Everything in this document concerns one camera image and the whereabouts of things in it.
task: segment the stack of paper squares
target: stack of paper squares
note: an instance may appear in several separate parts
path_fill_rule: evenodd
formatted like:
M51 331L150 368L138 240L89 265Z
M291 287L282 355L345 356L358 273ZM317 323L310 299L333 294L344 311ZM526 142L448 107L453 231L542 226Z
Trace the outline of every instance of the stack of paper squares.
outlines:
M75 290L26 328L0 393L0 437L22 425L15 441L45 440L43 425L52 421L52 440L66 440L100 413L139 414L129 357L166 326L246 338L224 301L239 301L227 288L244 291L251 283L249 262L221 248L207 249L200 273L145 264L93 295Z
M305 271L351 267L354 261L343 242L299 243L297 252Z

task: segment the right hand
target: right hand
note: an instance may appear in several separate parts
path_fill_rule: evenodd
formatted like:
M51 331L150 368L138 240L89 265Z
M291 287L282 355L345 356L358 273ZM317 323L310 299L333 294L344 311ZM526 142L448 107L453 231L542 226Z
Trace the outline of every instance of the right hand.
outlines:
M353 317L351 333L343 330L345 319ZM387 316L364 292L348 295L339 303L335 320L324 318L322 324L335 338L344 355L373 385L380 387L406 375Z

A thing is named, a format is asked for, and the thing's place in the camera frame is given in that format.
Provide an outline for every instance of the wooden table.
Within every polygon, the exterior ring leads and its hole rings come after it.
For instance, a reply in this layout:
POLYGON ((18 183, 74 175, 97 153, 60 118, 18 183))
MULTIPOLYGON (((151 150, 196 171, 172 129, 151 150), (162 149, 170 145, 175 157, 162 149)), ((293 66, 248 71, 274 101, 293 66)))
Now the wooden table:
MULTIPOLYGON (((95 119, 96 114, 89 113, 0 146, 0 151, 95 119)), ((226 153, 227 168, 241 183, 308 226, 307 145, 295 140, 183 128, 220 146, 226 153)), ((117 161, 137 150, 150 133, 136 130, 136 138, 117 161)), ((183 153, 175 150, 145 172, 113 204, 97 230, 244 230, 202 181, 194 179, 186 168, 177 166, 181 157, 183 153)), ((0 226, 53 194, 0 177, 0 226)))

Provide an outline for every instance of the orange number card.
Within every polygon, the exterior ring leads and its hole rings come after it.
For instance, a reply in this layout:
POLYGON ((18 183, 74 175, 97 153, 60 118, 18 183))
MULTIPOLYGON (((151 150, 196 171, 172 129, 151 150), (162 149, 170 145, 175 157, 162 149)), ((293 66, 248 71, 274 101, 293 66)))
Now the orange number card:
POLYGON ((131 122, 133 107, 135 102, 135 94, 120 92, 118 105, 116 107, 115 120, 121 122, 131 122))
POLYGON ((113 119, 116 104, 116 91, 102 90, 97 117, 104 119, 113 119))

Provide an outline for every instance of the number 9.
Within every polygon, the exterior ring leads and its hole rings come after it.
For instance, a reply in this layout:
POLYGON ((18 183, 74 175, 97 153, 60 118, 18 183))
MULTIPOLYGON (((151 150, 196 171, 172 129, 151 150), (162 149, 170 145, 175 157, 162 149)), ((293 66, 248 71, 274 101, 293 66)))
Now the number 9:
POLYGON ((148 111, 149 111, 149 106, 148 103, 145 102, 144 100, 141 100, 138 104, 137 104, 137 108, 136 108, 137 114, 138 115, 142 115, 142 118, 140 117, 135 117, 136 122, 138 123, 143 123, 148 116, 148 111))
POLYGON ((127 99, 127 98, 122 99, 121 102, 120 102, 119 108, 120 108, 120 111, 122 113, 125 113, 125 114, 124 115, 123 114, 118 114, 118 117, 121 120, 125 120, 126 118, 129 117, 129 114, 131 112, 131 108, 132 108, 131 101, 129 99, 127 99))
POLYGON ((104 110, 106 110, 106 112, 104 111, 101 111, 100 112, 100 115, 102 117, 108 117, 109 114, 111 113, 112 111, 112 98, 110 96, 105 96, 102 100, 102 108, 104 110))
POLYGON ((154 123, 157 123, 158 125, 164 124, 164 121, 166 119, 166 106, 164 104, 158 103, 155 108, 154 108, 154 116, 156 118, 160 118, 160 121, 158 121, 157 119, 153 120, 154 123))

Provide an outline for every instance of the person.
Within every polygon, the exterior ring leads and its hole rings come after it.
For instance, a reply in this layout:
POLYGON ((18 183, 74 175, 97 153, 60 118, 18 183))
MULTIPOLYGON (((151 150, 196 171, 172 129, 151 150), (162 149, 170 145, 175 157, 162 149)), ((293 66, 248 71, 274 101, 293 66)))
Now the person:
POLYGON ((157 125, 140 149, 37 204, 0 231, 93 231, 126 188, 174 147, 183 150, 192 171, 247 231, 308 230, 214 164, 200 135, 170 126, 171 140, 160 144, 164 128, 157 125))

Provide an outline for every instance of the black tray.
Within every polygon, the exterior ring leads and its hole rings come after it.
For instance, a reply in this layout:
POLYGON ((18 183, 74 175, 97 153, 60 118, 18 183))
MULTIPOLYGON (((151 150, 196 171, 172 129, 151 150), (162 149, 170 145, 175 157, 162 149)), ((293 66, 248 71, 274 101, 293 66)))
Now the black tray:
○ ○ ○
• [What you will do]: Extract from the listing above the lines between the line containing "target: stack of paper squares" and the line containing "Trace the outline of every instance of the stack", keeping both of those lines. Output nothing else.

• [Answer area]:
target: stack of paper squares
note: an instance may appear in several separate parts
path_fill_rule: evenodd
formatted like:
M51 331L150 368L138 240L89 265Z
M291 287L282 355L345 356L358 273ZM317 323L310 299L333 294L344 311ZM526 142L448 107L453 231L542 226Z
Trace the outline of every instance of the stack of paper squares.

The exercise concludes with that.